The “far side” of transportation planning


Eric Plosky (Eric Plosky) of MCP in 1999 was a boy. He and his grandmother took the New York subway to each city on the map. “Whenever someone asks me how to enter the transportation industry, I always ask them,’How did you get rid of it?'” he said. “Every child seems to like trains, subways, buses, cars, and airplanes, and for some reason they’grow up’ from them. I’ve never done it.”

Now, as the head of transportation planning at the Volpe National Transportation System Center in Kendall Square, Plosky and his team use their imagination to reimagine the possibilities of transportation. “It’s not just steel and concrete. It’s people, decision-making, history and culture,” he said.

Courtesy photo

At MIT, Plosky earned two degrees in the Department of Urban Studies and Planning; he also took humanities courses and wrote for The Tech. The internship at the Volpe Center developed into a 20-year career.

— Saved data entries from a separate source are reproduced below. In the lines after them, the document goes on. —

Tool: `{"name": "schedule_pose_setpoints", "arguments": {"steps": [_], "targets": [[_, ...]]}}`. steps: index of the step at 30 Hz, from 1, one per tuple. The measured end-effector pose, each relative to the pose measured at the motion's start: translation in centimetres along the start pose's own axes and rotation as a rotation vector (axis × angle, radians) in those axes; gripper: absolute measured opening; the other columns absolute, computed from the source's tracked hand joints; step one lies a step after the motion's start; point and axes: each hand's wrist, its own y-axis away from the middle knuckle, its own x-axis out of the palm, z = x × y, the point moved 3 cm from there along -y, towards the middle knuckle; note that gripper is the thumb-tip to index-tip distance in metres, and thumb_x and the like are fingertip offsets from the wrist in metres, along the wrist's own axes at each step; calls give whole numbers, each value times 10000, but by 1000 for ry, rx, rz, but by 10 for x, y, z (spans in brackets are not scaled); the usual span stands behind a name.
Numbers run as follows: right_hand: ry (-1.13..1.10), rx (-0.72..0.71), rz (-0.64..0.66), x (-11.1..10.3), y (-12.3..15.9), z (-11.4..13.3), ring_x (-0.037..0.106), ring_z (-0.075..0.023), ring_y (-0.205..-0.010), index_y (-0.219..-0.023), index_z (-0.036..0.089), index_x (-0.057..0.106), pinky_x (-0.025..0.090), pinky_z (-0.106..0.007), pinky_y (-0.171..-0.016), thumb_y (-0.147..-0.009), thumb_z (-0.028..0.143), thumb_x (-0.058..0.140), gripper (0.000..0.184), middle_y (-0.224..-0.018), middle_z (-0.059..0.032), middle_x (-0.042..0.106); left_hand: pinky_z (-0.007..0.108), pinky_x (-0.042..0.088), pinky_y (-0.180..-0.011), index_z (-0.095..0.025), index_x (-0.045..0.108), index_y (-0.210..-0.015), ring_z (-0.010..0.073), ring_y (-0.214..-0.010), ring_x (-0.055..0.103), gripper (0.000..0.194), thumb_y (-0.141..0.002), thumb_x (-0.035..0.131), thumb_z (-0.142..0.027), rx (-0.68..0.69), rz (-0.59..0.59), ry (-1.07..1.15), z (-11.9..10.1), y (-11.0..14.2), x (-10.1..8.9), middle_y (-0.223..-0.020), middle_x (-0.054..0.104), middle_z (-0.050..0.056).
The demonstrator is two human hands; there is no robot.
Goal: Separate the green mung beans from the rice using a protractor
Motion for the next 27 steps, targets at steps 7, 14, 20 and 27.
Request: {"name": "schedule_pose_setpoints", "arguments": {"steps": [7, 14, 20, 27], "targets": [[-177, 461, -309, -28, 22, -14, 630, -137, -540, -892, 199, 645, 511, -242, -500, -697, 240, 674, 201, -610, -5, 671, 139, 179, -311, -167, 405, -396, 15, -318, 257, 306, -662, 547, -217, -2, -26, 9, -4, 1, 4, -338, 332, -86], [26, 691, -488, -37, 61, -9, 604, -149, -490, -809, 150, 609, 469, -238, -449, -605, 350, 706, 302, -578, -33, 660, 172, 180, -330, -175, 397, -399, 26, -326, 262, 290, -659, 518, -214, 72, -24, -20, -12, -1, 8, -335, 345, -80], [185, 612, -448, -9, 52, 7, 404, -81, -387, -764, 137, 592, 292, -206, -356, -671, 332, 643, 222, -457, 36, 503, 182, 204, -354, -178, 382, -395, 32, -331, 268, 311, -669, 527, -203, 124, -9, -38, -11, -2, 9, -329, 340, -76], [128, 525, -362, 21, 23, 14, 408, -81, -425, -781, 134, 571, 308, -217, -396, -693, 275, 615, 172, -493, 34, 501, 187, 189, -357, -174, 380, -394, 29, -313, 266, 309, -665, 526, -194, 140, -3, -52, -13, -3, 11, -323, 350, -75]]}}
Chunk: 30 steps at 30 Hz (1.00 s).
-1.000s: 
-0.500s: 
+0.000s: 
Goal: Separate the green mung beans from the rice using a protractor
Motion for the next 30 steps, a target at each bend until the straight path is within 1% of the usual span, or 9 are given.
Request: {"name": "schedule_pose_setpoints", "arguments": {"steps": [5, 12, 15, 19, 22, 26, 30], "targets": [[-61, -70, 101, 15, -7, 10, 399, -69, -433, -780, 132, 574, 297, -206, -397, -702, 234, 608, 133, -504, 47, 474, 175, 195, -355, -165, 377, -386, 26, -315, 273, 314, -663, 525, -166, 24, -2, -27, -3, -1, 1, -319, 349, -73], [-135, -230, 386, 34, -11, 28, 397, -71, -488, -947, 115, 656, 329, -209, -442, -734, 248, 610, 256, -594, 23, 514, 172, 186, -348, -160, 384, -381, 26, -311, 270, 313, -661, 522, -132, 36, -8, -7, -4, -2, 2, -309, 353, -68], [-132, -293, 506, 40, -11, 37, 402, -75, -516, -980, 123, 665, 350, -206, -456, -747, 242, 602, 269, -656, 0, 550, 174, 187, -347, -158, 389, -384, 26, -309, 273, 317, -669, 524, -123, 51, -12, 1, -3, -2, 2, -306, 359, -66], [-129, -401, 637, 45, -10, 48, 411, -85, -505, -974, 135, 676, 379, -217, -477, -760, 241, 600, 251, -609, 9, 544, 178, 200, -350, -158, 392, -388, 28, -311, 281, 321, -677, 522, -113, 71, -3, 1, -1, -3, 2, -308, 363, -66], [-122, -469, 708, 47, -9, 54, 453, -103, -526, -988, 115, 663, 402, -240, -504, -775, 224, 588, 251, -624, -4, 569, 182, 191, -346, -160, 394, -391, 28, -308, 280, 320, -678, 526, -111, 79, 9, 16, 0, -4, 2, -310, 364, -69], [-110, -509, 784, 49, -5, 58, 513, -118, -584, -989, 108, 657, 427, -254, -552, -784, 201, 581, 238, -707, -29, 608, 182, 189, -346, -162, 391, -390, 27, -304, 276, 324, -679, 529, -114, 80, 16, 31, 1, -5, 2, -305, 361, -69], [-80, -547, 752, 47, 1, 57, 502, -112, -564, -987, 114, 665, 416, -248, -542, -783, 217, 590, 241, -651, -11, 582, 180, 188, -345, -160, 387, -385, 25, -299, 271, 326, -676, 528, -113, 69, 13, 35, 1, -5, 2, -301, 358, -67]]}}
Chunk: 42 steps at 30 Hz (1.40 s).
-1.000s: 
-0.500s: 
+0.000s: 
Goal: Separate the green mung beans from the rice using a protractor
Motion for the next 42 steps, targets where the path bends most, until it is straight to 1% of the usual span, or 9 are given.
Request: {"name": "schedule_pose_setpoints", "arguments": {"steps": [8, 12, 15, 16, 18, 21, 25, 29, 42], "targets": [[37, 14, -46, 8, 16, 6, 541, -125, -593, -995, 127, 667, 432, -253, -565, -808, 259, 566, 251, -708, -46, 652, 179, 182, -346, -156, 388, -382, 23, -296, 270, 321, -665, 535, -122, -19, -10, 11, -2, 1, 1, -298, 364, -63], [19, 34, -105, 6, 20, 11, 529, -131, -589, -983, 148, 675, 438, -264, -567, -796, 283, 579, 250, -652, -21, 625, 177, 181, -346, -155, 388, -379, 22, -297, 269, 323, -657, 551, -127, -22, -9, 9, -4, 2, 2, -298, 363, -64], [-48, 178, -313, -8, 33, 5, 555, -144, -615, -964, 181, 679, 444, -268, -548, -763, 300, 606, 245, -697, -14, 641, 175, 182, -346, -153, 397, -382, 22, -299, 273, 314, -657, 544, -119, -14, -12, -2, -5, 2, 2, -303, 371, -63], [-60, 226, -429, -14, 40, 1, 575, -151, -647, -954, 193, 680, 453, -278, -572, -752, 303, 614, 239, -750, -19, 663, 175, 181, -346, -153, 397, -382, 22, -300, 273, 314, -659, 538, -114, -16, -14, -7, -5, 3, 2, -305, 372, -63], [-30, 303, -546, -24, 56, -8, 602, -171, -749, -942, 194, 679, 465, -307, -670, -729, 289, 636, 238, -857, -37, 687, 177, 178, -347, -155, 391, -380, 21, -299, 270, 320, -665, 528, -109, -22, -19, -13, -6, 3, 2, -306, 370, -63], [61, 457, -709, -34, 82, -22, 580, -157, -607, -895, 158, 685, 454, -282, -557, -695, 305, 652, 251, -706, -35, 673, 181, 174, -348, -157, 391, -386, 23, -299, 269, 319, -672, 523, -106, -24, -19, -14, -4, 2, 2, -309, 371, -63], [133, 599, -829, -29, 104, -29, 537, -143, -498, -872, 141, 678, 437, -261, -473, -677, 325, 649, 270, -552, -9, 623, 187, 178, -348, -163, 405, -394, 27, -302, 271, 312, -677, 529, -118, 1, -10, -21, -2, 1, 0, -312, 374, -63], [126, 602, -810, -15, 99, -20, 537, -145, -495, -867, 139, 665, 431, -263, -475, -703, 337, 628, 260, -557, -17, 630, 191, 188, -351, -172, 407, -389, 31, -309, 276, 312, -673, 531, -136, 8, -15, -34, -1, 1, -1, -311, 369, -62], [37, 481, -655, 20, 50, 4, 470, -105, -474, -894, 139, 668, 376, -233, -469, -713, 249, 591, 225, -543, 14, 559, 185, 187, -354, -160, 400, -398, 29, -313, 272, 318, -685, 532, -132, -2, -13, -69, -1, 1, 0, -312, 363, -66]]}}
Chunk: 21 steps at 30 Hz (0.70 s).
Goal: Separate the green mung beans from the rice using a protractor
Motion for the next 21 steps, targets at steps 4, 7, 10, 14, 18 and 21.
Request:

Although it is part of the US Department of Transportation, Volpe’s funding comes entirely from direct consulting projects with other agencies and private entities that seek unconventional solutions to complex problems. His team’s recent projects include self-driving car systems in Yellowstone National Park and the Wright Brothers National Memorial; analysis of the national agricultural and freight road network; and a series of efforts funded by Millennium Challenge to simplify complex cities in places such as Kenya and Sri Lanka. traffic system. “Whenever someone talks about some weird, distant transportation project that no one knows about, we get involved,” Plosky said.

After Hurricane Katrina, Plosky spent months in Louisiana working with the affected communities. The guidance document he wrote has become part of the national disaster recovery framework, which helps guide covid-19 recovery efforts. “If you just put things back to how they were, it’s just recovery; real recovery requires something different,” he said.

After get off work, Plosky taught sustainable transportation courses at Harvard Extension School, served as a judge for the Lemelson-MIT Student Award, and mentored first-year MIT Terrascope students. He also writes and publishes a series of short stories on every day.

Plosky said he was encouraged by the growing momentum at the federal level to respond to infrastructure challenges that exacerbated racial inequality and climate change. He said: “I really hope that we can propose a transportation system that meets today’s and tomorrow’s needs, not just yesterday’s needs.”